» **Recorded data**:
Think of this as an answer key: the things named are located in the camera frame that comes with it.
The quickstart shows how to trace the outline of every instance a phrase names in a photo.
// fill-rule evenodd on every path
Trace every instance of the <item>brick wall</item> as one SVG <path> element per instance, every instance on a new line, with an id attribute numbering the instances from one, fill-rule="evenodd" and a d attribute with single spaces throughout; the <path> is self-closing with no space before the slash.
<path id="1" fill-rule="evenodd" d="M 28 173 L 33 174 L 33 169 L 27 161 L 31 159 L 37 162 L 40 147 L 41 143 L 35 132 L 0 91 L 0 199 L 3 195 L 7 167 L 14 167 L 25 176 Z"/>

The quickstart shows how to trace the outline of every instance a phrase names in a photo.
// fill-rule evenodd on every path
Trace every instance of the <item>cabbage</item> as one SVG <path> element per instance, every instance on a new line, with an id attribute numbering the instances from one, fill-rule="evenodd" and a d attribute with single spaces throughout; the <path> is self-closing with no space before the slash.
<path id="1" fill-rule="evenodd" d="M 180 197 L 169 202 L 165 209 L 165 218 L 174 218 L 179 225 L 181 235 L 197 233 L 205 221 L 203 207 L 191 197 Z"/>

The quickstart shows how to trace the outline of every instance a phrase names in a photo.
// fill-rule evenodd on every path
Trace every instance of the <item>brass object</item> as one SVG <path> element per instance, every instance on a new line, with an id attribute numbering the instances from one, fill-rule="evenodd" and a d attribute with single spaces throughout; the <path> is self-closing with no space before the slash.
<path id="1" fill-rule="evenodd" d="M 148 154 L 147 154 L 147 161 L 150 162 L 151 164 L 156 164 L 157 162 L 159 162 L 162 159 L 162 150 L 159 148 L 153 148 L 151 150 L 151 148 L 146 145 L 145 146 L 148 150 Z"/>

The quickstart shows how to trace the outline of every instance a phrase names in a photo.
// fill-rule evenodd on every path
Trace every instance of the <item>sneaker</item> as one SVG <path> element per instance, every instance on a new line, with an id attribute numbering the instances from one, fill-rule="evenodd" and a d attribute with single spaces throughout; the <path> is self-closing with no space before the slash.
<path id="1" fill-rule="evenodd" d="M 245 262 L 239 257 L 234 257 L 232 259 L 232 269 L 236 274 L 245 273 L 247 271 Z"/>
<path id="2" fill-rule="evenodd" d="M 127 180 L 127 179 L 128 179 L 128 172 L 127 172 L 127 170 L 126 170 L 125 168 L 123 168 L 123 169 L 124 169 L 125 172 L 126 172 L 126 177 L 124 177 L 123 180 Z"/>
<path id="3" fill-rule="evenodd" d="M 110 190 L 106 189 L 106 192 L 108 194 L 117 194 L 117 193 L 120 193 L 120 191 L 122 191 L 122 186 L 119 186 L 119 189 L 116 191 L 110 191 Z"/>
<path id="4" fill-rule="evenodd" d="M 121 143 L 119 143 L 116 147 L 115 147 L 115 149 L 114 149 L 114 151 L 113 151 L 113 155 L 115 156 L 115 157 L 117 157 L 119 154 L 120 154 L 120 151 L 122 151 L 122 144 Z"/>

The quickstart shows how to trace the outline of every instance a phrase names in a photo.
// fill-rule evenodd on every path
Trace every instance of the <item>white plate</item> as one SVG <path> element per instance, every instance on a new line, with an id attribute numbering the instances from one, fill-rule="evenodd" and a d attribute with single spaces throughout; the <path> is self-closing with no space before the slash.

» **Goal of the exercise**: Give the entries again, every one of them exactly.

» **Answer area**:
Think of this as an answer key: the things named are located in the camera frame that comes with it.
The quickstart shows how to trace the outline of every instance a phrase names in a photo.
// fill-rule evenodd on every path
Trace every instance of the <item>brick wall</item> as one SVG <path> element per instance, every instance on a new line, with an id attribute numbering the instances from one, fill-rule="evenodd" and a d attribute with single spaces throughout; the <path> is self-closing with no space before the slash.
<path id="1" fill-rule="evenodd" d="M 28 173 L 33 174 L 33 169 L 27 161 L 31 159 L 37 162 L 40 147 L 41 143 L 35 132 L 0 91 L 0 199 L 3 195 L 7 167 L 14 167 L 25 176 Z"/>

The quickstart shows how to trace the outline of every instance a phrase names in a photo.
// fill-rule evenodd on every path
Trace every instance of the <item>cabbage</item> as one SVG <path> element per instance, every instance on a new line, with an id attribute numbering the instances from one, fill-rule="evenodd" and a d attribute with single spaces throughout; the <path> is self-closing with no space before the slash.
<path id="1" fill-rule="evenodd" d="M 180 197 L 169 202 L 165 209 L 165 218 L 174 218 L 179 225 L 181 235 L 197 233 L 205 221 L 203 207 L 191 197 Z"/>

The quickstart shows how to trace the outline of every instance a phrase names in a photo.
// fill-rule evenodd on every path
Trace every instance of the <item>brass object</item> as one SVG <path> element per instance, every instance on a new line, with an id attribute numbering the instances from one, fill-rule="evenodd" and a d attribute with single spaces throughout; the <path> is self-closing with no space before the slash.
<path id="1" fill-rule="evenodd" d="M 148 154 L 147 154 L 147 161 L 150 162 L 151 164 L 156 164 L 157 162 L 159 162 L 162 159 L 162 150 L 159 148 L 153 148 L 151 150 L 151 148 L 146 145 L 145 146 L 148 150 Z"/>

The quickstart shows how to trace the outline of every instance a phrase names in a photo.
// fill-rule evenodd on every path
Trace every instance of the <item>sneaker</item> as one SVG <path> element per instance, every instance on a new line, with an id attribute numbering the instances from one, fill-rule="evenodd" and a d attribute with single spaces throughout; the <path> is self-closing with no space before the slash.
<path id="1" fill-rule="evenodd" d="M 245 262 L 239 257 L 234 257 L 232 259 L 232 269 L 236 274 L 245 273 L 247 271 Z"/>
<path id="2" fill-rule="evenodd" d="M 127 180 L 127 179 L 128 179 L 128 172 L 127 172 L 127 170 L 126 170 L 125 168 L 123 168 L 123 169 L 124 169 L 125 172 L 126 172 L 126 177 L 124 177 L 123 180 Z"/>
<path id="3" fill-rule="evenodd" d="M 110 190 L 106 189 L 106 192 L 108 194 L 117 194 L 117 193 L 120 193 L 120 191 L 122 191 L 122 186 L 119 186 L 119 189 L 116 191 L 110 191 Z"/>
<path id="4" fill-rule="evenodd" d="M 121 143 L 119 143 L 116 147 L 115 147 L 115 149 L 114 149 L 114 151 L 113 151 L 113 155 L 115 156 L 115 157 L 117 157 L 119 154 L 120 154 L 120 151 L 122 151 L 122 144 Z"/>

The quickstart shows how to trace the outline of every instance a phrase names in a photo.
// fill-rule evenodd on every path
Trace every instance of the <item>white plate</item> as one SVG <path> element per instance, every instance on a new line, with an id attribute numbering the instances from one, fill-rule="evenodd" and a d attribute with single spaces throughout; the <path> is self-closing with no space before the slash.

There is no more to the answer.